Australian singer songwriter Paul Kelly will release his 19th studio album ‘Spring And Fall’ on October 19th, his first album of new material since 2007’s highly successful ‘Stolen Apples’.
‘Spring And Fall’ arrives on the heels of an extended period of retrospective activity, during which Kelly celebrated his extensive body of work with the release of the career-spanning 40-song compilation Paul Kelly’s Greatest Hits: Songs From The South, the memoir How To Make Gravy and the eight-CD, 105-song live box set The A To Z Recordings. His entire catalogue has been re-mastered and re-released through his own label, Gawd Aggie Recordings, both in Australia and overseas.
‘Spring And Fall’ is a song cycle which tells a love story from multiple points of view.

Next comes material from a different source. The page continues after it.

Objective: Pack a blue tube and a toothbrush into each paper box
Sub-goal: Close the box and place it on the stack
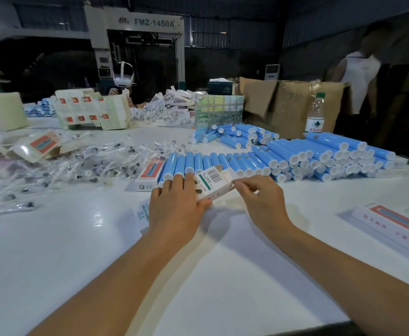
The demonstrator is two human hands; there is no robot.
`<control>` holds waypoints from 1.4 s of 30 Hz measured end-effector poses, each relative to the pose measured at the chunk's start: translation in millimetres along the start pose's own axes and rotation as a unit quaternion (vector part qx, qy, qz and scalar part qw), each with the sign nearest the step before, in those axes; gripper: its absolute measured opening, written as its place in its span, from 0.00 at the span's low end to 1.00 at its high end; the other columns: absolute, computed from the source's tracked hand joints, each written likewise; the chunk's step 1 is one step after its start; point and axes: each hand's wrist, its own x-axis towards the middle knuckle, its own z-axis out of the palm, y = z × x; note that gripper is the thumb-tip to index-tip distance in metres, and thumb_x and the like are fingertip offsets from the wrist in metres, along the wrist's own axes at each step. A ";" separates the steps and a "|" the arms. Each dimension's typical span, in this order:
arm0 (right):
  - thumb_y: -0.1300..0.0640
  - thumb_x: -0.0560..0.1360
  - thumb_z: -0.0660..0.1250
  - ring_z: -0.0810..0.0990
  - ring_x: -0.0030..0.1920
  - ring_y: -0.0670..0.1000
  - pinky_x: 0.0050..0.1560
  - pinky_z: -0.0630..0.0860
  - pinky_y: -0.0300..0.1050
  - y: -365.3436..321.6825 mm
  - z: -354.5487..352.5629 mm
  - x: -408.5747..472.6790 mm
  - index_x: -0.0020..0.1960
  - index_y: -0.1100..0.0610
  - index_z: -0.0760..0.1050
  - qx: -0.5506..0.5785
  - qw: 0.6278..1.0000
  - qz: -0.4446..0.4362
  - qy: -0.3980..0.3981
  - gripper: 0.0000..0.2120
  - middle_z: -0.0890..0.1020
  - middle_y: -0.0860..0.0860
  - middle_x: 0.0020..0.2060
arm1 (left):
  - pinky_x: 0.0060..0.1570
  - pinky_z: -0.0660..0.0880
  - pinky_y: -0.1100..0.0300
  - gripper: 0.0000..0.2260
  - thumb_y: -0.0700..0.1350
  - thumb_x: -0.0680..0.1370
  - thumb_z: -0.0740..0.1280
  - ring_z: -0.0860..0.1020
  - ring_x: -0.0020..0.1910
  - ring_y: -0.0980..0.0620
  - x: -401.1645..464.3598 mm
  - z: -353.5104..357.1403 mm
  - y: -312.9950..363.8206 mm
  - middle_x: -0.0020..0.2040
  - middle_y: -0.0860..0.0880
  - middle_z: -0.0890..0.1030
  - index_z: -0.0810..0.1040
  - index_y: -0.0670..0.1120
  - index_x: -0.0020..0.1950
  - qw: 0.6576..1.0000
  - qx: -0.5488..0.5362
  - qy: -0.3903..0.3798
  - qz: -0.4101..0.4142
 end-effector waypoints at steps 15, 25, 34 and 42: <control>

Paul explains further,
“Noticing that people are listening to music more and more now in a grazing kind of way – picking a song here and a song there – spurred me on to try and make a record that would take a stand on behalf of the ALBUM. I’m a music grazer with the best of them but there is still a deep satisfaction in encountering a set of songs that unfolds from start to finish and demands to be heard in its entirety.”
Recorded with J Walker from Machine Translations and Paul’s nephew Dan Kelly in a country hall last July, the new album features cameos from long time collaborators Peter and Dan Luscombe on drums and piano respectively. Guest vocalists on the album are Laura Jean and Vika and Linda Bull. Husband and wife team Atila and Karoline Kuti add violin, viola and cello, and the renowned recorder player Genevieve Lacey lends an exquisite performance to one track.
J Walker reflects on the recording process,
“My memories of making this album are largely of that simple joy, the act of playing music together, fusing one voice, three minds and six hands into one sinuous creature that knows and responds to every stretch and turn of the song. To be able to do that with not one but two Kellys just knocked me right out – a really pure experience that I’ll always remember.”
Dan Kelly adds,
“Underneath all the relationship stuff there is a nautical theme. Tides and such. Songs with nautical themes are good for musicians. You play together in a certain way. Elemental, rolling perhaps, a little quixotic with a touch of homesickness. Even though we recorded it in a hall, it doesn’t sound like a Ye Olde barn dance. It’s kind of modern, with a bit of backwoods glue holding it together.”